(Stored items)
-*-*-

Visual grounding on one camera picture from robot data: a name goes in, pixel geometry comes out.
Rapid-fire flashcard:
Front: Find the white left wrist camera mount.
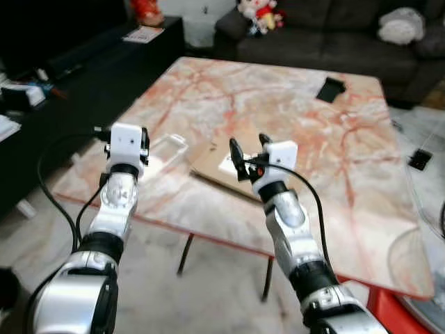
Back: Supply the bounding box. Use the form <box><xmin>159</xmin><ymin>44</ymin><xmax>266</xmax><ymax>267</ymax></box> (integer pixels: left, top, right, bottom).
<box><xmin>109</xmin><ymin>123</ymin><xmax>149</xmax><ymax>168</ymax></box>

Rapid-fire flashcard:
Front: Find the clear plastic container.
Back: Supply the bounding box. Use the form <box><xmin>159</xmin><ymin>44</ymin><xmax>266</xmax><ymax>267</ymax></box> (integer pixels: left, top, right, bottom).
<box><xmin>145</xmin><ymin>134</ymin><xmax>189</xmax><ymax>176</ymax></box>

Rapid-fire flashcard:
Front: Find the dark grey sofa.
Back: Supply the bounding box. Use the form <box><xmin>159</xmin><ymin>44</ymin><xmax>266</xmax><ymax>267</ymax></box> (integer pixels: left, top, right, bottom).
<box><xmin>213</xmin><ymin>0</ymin><xmax>445</xmax><ymax>106</ymax></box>

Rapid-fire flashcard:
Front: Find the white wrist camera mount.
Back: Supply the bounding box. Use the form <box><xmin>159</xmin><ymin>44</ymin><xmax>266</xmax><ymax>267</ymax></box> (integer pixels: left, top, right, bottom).
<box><xmin>250</xmin><ymin>141</ymin><xmax>299</xmax><ymax>195</ymax></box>
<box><xmin>109</xmin><ymin>123</ymin><xmax>149</xmax><ymax>168</ymax></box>

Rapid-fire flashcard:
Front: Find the black wallet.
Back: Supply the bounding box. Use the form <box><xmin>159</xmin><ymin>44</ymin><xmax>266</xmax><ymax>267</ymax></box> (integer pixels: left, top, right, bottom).
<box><xmin>316</xmin><ymin>77</ymin><xmax>347</xmax><ymax>104</ymax></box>

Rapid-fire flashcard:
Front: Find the small black floor device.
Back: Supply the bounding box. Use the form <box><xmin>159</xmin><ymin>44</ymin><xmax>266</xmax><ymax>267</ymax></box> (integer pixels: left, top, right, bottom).
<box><xmin>408</xmin><ymin>148</ymin><xmax>432</xmax><ymax>172</ymax></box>

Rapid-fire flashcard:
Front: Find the black television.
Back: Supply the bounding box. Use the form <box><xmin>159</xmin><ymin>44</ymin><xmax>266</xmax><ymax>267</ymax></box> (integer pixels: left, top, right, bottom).
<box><xmin>0</xmin><ymin>0</ymin><xmax>130</xmax><ymax>79</ymax></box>

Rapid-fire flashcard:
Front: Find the red plastic stool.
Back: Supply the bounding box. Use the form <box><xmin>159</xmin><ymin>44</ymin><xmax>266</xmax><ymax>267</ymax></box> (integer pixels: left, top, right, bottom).
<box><xmin>339</xmin><ymin>277</ymin><xmax>419</xmax><ymax>334</ymax></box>

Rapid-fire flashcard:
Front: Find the white printed booklet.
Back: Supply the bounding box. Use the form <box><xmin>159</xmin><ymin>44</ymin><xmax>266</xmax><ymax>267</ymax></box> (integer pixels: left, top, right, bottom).
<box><xmin>123</xmin><ymin>26</ymin><xmax>165</xmax><ymax>45</ymax></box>

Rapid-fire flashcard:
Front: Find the white floor fan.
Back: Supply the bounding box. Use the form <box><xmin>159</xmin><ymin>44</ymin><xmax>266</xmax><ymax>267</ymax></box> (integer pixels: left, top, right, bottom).
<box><xmin>385</xmin><ymin>225</ymin><xmax>445</xmax><ymax>332</ymax></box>

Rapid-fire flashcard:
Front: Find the red figurine statue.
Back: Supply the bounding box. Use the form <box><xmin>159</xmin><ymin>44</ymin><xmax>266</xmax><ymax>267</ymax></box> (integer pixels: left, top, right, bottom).
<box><xmin>130</xmin><ymin>0</ymin><xmax>165</xmax><ymax>28</ymax></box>

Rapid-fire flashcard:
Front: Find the grey fluffy cushion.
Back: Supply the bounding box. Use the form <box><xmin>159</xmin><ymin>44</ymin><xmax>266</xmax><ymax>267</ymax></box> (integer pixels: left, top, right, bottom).
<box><xmin>378</xmin><ymin>8</ymin><xmax>426</xmax><ymax>47</ymax></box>

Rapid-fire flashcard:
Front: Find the small white box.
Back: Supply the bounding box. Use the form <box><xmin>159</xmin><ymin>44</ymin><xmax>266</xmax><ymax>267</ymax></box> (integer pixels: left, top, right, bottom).
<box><xmin>0</xmin><ymin>81</ymin><xmax>47</xmax><ymax>112</ymax></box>

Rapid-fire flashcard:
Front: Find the red and white plush doll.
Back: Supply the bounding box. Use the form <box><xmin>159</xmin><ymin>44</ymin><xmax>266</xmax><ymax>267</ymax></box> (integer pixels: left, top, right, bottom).
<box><xmin>237</xmin><ymin>0</ymin><xmax>285</xmax><ymax>35</ymax></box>

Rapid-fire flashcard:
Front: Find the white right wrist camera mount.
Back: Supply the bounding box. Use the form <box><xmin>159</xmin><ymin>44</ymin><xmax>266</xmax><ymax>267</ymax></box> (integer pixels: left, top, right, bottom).
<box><xmin>250</xmin><ymin>141</ymin><xmax>299</xmax><ymax>195</ymax></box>

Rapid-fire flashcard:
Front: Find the black tv console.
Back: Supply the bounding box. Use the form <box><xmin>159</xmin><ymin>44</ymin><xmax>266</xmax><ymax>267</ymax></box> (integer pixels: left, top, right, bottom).
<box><xmin>0</xmin><ymin>17</ymin><xmax>186</xmax><ymax>213</ymax></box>

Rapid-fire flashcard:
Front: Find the brown cardboard sheet with label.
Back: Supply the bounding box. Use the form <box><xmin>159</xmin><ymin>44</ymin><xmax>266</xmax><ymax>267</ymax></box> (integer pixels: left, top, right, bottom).
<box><xmin>188</xmin><ymin>136</ymin><xmax>280</xmax><ymax>203</ymax></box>

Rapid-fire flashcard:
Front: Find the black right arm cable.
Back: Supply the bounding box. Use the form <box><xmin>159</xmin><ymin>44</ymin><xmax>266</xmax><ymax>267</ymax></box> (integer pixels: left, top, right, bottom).
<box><xmin>245</xmin><ymin>161</ymin><xmax>329</xmax><ymax>268</ymax></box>

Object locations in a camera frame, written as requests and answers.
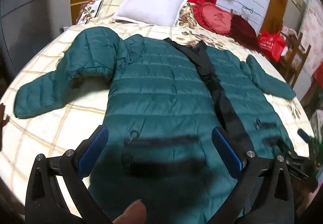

-*-*-

**Aim of the exercise**
The lines in the records above that include the word "mount" must be copied out.

**Response**
Front: Find the white left wrist camera mount.
Front: Find the white wrist camera mount.
Front: Find the white right wrist camera mount.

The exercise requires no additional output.